英国のキア・スターマー首相は、湾岸地域でイランによるミサイル攻撃が激化していることを受け、米国が「特定かつ限定的な防衛目的」で英国の基地を使用することを認めると明らかにしました。
スターマー首相は日曜日の声明で、「米国は特定かつ限定的な防衛目的のため、英国の基地使用の許可を要請しました」と述べました。
そのうえで、イランによる地域内でのミサイル発射を阻止し、無実の民間人や英国人の生命を守るほか、紛争に関与していない国々への攻撃を防ぐため、この要請を受け入れたと明らかにしています。
またスターマー首相は、英国の決定は、長年の友人や同盟国を守るための集団的自衛の立場に基づくものであり、英国人の生命を守ることが目的だと付け加えました。
「英国がイランに対する攻撃に関与しないという決定は、熟慮のうえで下したものです」と述べました。
さらに、地域と世界にとって最善の道は交渉による解決だとの認識を示しました。
「防衛行動」
英国政府のウェブサイトに掲載された別の声明では、政府の法的立場が示されました。
スターマー首相は、イランからの脅威を止める唯一の方法は、「ミサイルの保管施設や発射台など、発射に使用される場所で源を絶つことだ」と述べました。
日曜日早朝、フランス、ドイツ、英国は共同声明を発表し、湾岸地域で自国と同盟国の利益を守るため、イランに対して「防衛行動」を取る用意があると明らかにしました。

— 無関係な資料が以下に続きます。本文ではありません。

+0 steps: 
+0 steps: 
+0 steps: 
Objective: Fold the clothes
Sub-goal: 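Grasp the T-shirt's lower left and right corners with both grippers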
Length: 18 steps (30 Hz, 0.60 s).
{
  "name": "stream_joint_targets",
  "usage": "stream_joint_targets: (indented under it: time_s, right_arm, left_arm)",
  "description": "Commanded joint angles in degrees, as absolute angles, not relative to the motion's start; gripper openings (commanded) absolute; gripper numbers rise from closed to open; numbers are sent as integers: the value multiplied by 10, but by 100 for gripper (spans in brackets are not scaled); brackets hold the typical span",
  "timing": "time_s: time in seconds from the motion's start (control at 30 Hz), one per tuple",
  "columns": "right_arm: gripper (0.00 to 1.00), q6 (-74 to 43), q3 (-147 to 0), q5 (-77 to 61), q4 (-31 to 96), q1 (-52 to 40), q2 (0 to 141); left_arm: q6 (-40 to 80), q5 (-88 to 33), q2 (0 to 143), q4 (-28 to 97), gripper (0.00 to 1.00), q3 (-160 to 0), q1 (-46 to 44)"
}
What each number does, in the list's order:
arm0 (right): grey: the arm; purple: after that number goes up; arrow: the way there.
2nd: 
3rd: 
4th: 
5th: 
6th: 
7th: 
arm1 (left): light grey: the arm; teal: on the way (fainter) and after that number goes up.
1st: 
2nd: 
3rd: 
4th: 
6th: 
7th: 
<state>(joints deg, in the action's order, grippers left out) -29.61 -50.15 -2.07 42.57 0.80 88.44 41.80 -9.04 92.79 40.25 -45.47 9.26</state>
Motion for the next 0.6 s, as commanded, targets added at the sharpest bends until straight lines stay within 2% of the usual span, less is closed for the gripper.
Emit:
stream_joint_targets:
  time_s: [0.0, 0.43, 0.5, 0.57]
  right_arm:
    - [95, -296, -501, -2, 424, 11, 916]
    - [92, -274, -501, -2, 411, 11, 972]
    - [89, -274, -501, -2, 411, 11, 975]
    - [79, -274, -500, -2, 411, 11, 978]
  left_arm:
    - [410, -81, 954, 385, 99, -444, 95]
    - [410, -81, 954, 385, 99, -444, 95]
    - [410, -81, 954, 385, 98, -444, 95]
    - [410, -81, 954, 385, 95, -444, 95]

スターマー首相は、影響を受ける地域には「少なくとも20万人」の英国人が滞在しており、現地居住者や休暇中の家族、旅行者が含まれると述べました。
首相は、英国人に所在を登録し、外務省の渡航アドバイスに従うよう呼びかけるとともに、バーレーン、クウェート、カタール、アラブ首長国連邦に滞在する英国人に対し「直ちにその場で身を守るよう」指示しました。
そのうえで、イランからの脅威は英国の軍隊にとっても危険だと、スターマー首相は明らかにしました。